Your objective: Among the entries below, only the lines starting at the one with "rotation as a" and ending at the one with "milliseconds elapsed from", both included, are to be printed exactly.

Data for review:
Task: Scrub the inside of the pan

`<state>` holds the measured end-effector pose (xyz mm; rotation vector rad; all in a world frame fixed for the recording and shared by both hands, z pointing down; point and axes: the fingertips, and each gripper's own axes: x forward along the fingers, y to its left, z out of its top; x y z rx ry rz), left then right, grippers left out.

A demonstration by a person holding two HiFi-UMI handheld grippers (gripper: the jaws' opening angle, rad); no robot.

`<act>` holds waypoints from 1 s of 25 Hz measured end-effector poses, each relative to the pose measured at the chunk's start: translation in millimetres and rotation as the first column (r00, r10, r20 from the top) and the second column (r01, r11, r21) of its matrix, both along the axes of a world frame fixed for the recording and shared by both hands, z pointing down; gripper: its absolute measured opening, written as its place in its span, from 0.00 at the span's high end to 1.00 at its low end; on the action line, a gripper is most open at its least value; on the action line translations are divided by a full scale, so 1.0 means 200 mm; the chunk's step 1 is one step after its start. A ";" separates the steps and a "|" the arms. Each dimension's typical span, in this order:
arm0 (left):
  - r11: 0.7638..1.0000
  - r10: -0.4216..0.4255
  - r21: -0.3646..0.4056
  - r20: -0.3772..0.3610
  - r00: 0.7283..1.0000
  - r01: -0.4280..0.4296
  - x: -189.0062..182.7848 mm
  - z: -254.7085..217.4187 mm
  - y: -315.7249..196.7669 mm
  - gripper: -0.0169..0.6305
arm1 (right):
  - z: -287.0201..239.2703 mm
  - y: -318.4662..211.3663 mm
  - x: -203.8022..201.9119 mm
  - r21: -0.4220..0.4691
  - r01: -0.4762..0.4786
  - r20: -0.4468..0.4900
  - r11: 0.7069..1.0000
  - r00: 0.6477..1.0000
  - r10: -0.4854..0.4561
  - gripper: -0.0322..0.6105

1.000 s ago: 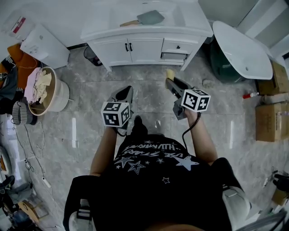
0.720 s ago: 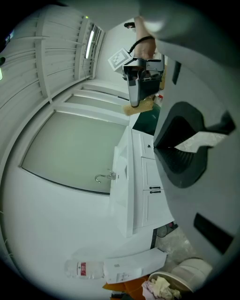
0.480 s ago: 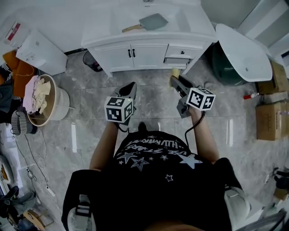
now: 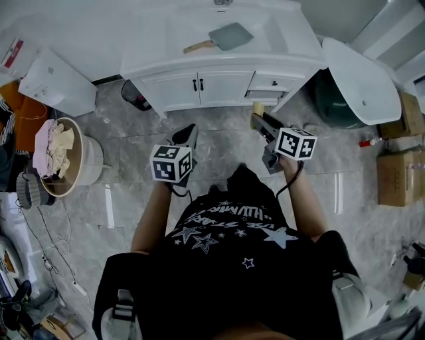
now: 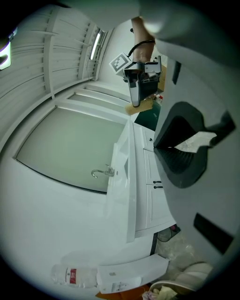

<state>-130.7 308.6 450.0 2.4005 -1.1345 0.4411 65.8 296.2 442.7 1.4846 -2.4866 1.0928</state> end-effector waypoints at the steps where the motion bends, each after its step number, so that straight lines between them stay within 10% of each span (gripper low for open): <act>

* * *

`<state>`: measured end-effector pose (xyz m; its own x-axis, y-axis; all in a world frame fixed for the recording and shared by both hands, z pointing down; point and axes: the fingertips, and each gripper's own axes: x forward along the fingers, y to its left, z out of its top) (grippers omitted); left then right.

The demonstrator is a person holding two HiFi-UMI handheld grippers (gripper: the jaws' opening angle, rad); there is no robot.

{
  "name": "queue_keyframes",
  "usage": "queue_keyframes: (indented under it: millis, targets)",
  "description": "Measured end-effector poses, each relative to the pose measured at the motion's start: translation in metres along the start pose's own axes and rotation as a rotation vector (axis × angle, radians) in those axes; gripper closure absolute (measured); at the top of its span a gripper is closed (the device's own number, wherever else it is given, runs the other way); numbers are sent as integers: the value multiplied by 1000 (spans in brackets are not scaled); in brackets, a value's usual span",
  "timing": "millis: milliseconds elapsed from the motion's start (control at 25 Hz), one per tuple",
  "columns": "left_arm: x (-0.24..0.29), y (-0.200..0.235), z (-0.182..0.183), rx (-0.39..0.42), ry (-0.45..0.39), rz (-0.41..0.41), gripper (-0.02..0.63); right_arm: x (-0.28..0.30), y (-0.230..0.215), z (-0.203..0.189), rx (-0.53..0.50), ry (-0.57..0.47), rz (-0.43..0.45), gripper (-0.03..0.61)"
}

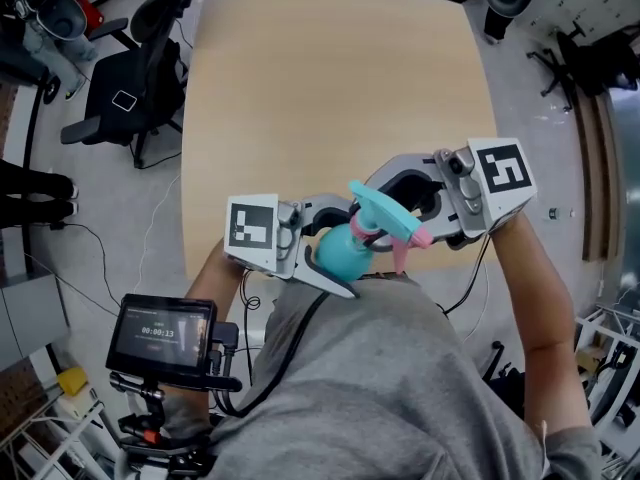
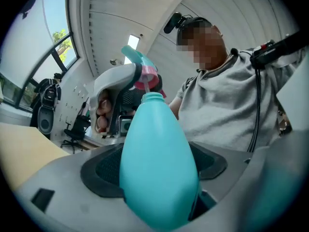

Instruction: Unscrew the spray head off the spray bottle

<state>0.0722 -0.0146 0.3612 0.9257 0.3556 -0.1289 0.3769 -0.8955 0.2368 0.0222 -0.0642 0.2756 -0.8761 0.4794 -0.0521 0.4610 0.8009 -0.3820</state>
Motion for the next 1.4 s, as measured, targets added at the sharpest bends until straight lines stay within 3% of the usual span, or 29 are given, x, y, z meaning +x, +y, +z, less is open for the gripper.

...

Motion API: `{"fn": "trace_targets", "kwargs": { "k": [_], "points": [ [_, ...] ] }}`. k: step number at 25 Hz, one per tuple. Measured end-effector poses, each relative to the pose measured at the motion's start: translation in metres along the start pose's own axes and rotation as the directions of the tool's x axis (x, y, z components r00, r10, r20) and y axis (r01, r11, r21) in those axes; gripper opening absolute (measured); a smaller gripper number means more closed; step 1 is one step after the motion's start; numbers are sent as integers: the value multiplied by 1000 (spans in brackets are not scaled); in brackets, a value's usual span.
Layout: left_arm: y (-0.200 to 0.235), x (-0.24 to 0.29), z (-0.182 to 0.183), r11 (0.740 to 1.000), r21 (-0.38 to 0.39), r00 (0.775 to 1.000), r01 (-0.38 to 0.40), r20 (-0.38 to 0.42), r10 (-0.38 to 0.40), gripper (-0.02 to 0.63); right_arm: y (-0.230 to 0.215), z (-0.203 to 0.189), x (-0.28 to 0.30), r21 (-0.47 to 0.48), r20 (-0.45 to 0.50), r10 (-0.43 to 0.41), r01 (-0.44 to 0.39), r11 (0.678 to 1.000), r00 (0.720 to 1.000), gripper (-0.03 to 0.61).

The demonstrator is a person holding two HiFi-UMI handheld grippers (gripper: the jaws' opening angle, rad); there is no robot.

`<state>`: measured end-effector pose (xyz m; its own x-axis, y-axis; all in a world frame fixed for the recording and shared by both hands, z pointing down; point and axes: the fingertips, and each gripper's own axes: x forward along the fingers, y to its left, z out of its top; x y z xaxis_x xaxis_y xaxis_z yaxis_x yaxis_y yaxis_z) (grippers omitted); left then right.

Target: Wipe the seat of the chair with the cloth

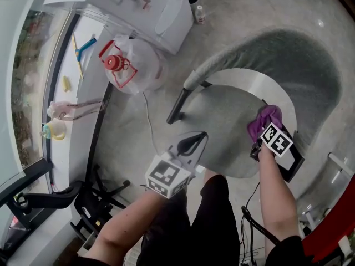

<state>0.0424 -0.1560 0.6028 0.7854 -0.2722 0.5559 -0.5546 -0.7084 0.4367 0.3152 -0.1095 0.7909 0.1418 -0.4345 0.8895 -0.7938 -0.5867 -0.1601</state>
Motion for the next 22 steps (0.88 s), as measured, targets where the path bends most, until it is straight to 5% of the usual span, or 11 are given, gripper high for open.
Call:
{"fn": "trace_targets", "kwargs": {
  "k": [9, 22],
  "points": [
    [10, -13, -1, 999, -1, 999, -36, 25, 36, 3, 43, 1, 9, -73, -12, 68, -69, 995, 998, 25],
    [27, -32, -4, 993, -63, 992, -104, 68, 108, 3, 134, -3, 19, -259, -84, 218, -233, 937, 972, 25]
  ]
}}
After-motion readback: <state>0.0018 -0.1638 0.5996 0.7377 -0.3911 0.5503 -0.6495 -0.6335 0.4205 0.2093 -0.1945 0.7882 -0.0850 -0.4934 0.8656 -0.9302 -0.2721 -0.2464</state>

Output of the task:
  "description": "Measured end-effector poses, each relative to the pose measured at the motion's start: translation in metres along the start pose's own axes and rotation as a rotation vector (axis × angle, radians) in those axes; gripper closure absolute (measured); at the top of its span a gripper is closed (the device's own number, wherever else it is given, runs the other way); numbers are sent as integers: the value multiplied by 1000 (spans in brackets are not scaled); in brackets, a value's usual span",
  "timing": "millis: milliseconds elapsed from the motion's start (control at 25 Hz), one per tuple",

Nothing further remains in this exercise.